- [WHAT YOU WILL DO] The answer should be each line from the entries below that has the word "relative" in it.

- [DATA TO USE]
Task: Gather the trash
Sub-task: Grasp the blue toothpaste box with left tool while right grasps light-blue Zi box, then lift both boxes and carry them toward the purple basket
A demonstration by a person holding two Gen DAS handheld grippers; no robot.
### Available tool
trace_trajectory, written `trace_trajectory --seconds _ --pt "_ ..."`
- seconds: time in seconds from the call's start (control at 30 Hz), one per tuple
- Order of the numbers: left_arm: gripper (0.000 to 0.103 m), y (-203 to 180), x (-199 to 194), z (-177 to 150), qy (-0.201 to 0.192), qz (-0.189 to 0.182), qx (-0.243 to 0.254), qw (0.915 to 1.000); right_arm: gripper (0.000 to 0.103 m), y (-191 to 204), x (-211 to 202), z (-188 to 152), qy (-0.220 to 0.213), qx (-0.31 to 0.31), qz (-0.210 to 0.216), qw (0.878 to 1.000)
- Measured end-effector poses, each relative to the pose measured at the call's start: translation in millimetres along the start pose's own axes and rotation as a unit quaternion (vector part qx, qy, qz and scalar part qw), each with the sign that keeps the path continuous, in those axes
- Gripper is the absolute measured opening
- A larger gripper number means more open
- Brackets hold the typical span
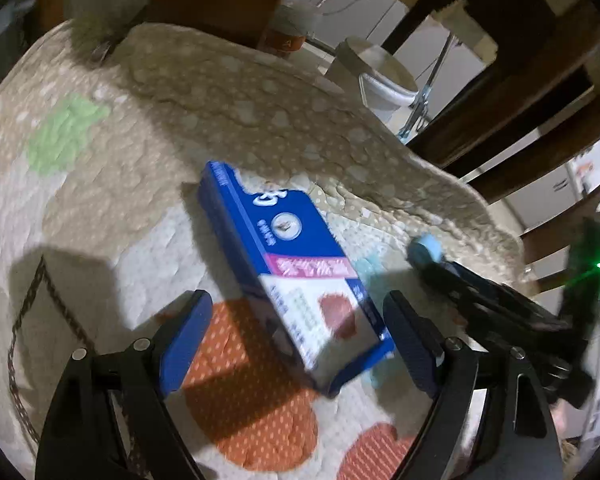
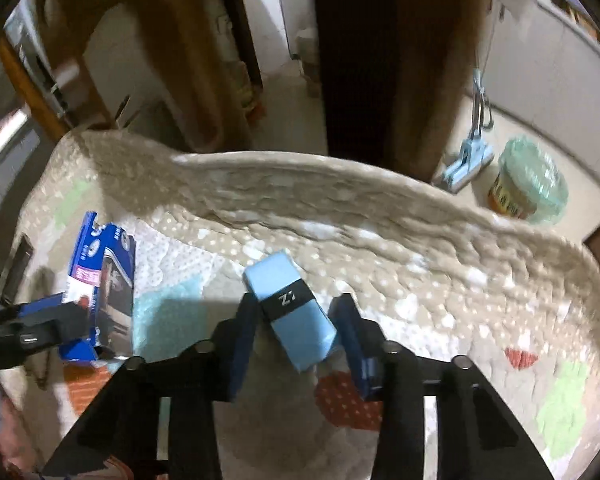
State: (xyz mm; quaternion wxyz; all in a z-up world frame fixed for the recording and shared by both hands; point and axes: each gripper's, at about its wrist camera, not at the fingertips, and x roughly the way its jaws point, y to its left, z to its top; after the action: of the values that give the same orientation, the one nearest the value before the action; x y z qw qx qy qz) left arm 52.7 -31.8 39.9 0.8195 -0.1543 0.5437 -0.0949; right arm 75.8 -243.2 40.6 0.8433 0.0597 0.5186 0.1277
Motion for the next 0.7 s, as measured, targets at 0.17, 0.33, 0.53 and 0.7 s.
trace_trajectory --seconds 0.17,0.33,0.53,0.7 --pt "0.086 -17.5 14.6 7.1 -0.003 0.045 0.034 0.9984 0.04 -14.9 -9.2 -11.8 0.002 0.024 0.015 1.0" --pt "0.084 -26.8 20.0 3.5 -0.004 0.077 0.069 0.9946 0.04 -21.6 -18.4 -21.9 0.0 0.039 0.024 0.999" --pt "0.046 -32.8 9.2 -9.4 -0.016 0.075 0.101 0.992 0.039 -24.6 -29.0 -37.0 -0.002 0.047 0.019 0.999" --pt "0.046 -34.1 -4.5 -26.3 -0.024 0.068 0.118 0.9904 0.039 -28.0 -41.3 -54.7 -0.004 0.063 0.015 0.998"
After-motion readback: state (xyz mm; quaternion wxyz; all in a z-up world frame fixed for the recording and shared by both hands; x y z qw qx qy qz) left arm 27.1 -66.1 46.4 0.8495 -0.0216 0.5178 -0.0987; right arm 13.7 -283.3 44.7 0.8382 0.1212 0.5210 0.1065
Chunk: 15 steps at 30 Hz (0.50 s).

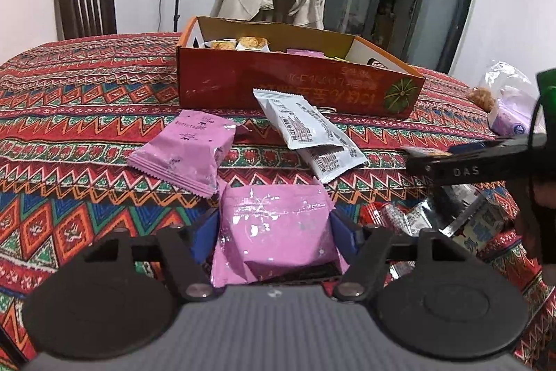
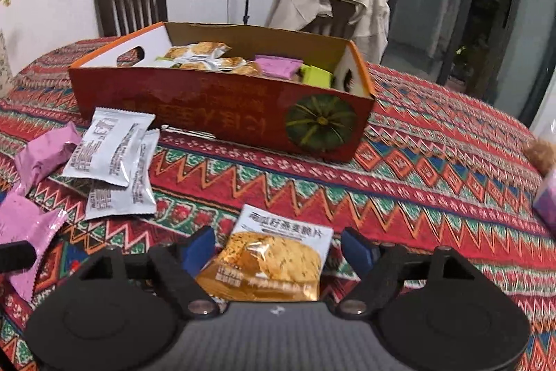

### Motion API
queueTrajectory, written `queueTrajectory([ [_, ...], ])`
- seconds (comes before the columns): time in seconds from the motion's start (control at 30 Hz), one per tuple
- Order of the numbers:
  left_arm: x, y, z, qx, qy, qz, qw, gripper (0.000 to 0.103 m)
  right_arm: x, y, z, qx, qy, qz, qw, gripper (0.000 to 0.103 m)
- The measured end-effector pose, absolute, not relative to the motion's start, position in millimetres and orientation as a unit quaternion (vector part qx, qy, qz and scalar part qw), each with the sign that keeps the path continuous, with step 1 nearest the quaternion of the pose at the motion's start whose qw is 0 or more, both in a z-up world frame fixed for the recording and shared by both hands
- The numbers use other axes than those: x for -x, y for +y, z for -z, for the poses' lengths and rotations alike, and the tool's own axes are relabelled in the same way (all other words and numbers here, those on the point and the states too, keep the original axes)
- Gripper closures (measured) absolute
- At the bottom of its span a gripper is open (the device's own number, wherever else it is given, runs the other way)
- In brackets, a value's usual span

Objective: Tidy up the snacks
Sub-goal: 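Carry the pink packet and cookie packet over the box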

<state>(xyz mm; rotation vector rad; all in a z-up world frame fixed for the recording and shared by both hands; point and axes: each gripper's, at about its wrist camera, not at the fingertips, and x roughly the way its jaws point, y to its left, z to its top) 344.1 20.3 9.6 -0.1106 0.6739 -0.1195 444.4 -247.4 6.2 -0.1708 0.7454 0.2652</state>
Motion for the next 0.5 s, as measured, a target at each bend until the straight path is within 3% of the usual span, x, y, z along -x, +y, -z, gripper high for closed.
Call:
queueTrajectory([
  [0.07, -343, 19, -11, 0.055, 0.333, 0.059, 0.939, 0.036, -441, -255, -6, 0.072, 0.366, -0.131, 0.919, 0.027],
  [0.1, -342, 18, -12, 0.056, 0.334, 0.059, 0.939, 0.036, -439, -258, -6, 0.063, 0.366, -0.138, 0.918, 0.035],
  [0.13, -341, 17, -13, 0.055, 0.334, 0.059, 0.939, 0.037, -437, -262, -6, 0.053, 0.366, -0.146, 0.917, 0.05],
  [0.17, -339, 16, -15, 0.054, 0.333, 0.059, 0.939, 0.039, -436, -265, -6, 0.046, 0.365, -0.154, 0.917, 0.055],
  [0.5, -312, 9, -45, 0.045, 0.299, 0.05, 0.952, 0.039, -404, -288, -28, 0.009, 0.301, -0.174, 0.938, 0.056],
])
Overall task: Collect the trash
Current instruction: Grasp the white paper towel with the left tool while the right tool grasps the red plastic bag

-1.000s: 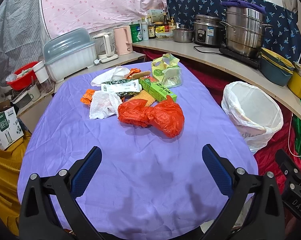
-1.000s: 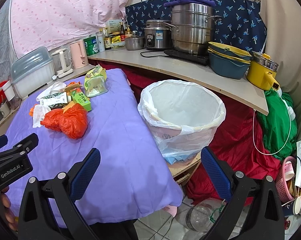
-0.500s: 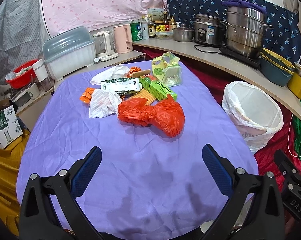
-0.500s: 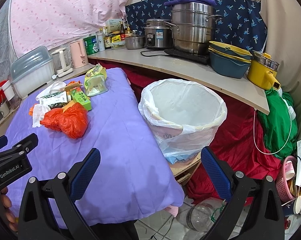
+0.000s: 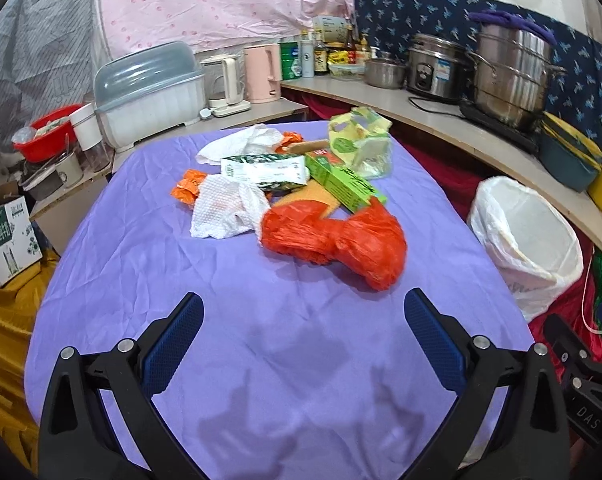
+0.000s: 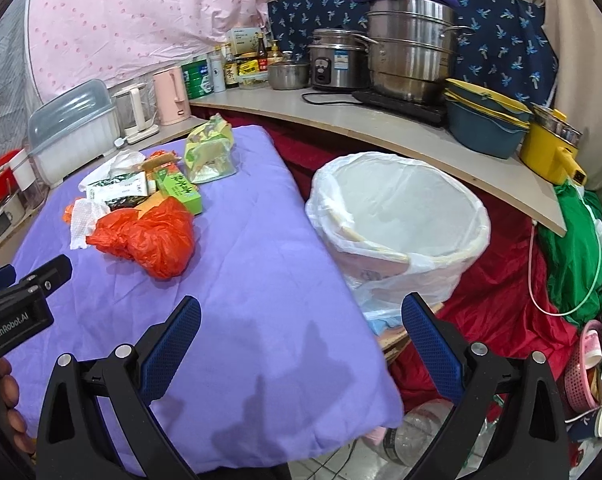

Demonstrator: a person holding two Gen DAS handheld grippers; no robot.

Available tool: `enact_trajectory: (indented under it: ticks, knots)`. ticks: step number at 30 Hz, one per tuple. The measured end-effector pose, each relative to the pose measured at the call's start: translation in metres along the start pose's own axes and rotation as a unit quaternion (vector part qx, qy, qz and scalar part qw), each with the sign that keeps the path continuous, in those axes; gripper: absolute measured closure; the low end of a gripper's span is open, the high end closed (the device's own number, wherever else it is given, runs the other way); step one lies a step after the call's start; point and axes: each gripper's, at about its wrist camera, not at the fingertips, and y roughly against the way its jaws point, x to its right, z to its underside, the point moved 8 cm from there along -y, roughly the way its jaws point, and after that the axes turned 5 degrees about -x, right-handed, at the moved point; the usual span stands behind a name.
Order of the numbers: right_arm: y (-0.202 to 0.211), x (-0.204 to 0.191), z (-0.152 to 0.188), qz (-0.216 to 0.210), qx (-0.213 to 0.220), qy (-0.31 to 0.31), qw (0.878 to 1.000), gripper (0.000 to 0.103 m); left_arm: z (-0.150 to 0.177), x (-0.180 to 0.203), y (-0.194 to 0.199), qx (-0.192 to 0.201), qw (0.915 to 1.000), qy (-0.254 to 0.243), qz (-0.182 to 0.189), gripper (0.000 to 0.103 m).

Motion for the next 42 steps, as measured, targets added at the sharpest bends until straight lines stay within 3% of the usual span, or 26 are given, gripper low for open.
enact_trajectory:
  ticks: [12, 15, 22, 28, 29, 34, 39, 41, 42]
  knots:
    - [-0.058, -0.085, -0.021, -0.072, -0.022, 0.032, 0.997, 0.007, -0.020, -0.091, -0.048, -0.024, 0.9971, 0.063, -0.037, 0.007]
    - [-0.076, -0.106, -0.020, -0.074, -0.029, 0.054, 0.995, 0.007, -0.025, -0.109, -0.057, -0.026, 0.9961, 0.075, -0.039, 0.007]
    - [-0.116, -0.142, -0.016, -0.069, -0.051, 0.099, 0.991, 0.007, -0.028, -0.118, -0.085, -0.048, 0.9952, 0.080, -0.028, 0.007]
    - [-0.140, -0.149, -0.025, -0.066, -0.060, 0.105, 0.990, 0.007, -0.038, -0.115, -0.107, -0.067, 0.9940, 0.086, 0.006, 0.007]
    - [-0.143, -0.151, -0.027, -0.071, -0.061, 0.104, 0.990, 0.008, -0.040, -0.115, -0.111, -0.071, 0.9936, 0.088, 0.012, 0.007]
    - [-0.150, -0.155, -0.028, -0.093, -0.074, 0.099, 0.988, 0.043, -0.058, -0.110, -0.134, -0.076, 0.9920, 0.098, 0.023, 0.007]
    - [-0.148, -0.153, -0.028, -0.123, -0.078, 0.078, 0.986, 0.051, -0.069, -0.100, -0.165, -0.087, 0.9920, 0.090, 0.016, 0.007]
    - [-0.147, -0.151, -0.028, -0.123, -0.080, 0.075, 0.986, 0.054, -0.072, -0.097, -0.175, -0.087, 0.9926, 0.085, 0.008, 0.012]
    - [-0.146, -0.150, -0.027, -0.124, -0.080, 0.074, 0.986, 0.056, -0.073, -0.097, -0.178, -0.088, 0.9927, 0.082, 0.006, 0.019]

- [COMPLETED TASK]
- Measured end-effector poses, each relative to the pose measured at the call's start: translation in millimetres along the start pose's own axes and rotation as a unit quaternion (vector part qx, qy, qz and scalar part qw), each with the sign that keeps the path continuous, in those axes
- The measured end-effector pose, absolute, not relative to the motion's start, position in millimetres and orientation as a unit quaternion (vector part qx, qy, qz and scalar part qw), each with the sign that keeps the path continuous, with step 1 nearest the quaternion of the pose at the motion's start whose qw is 0 or more, both in a z-up world frame fixed for the recording and shared by both hands
Available tool: `enact_trajectory: (indented under it: ticks, knots)`. ticks: step number at 30 Hz, one per tuple. The measured end-effector pose, each relative to the pose measured at the call's start: translation in metres along the start pose's own axes and rotation as a unit quaternion (vector part qx, qy, qz and scalar part qw), each with the sign that keeps the path continuous, in those axes; gripper: absolute measured closure; the low end of a gripper's span is open, the high end closed (the device's own number, wherever else it is given, runs the other way); step one lies a step after the call's start; point and axes: each gripper's, at about its wrist camera, not at the fingertips, and y roughly against the way its jaws point, x to its right, z to its underside, the point moved 8 cm from there along -y, roughly the way its jaws point, and after that the axes turned 5 degrees about -x, right-handed, at the moved point; the usual span stands behind a name.

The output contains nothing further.